L’État va mobiliser en 2020 environ 10 millions d’euros pour soutenir la cohabitation entre ours et pastoralisme dans le massif pyrénéen, a annoncé jeudi le préfet d’Occitanie Étienne Guyot, coordinateur du dossier.

Cette enveloppe inclut 8,5 millions du ministère de l’Agriculture, soit 10% de plus qu’en 2019, et 1,15 million du ministère de la Transition écologique (+20%), ainsi que les indemnisations qui seront versées pour des prédations. M. Guyot a rappelé qu’en 2019, elles s’étaient élevées à 839.000 euros.

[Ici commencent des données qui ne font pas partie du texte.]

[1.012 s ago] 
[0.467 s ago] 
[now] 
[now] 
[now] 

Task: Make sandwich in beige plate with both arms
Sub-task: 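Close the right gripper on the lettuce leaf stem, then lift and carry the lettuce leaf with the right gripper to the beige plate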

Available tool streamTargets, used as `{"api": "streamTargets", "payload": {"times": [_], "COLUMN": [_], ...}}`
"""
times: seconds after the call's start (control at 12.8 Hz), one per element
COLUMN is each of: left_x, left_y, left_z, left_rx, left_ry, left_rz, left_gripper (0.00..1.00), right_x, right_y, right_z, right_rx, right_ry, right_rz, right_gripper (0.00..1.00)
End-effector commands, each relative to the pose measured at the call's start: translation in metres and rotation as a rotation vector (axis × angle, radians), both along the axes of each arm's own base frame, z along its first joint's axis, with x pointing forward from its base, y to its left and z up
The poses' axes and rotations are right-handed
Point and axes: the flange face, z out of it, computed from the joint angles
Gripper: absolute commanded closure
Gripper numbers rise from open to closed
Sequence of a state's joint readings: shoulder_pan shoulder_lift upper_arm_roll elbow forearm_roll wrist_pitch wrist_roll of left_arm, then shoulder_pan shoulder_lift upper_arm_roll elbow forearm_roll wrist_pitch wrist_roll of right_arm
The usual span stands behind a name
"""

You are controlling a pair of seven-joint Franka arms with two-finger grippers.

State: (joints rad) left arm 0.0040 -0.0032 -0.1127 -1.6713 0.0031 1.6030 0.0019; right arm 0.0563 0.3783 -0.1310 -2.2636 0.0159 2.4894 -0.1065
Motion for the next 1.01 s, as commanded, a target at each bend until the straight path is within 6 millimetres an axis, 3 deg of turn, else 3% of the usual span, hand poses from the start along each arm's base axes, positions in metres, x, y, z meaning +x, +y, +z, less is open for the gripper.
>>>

Cette nouvelle feuille a été présentée aux parties prenantes, notamment élus, représentants d’éleveurs et associations pro-ours, au cours d’une réunion toutefois boycottée par une partie des organisations agricoles, FNSEA et chambres d’agriculture des Pyrénées.

Alors que les estives ont commencé, les nouvelles mesures prévoient pour les « foyers de prédation » un protocole spécial à hauteur de 350.000 euros, permettant d’accroître les mesures de protection (renforcement de la présence humaine, financement d’abris pastoraux d’urgence…), et d’effarouchement.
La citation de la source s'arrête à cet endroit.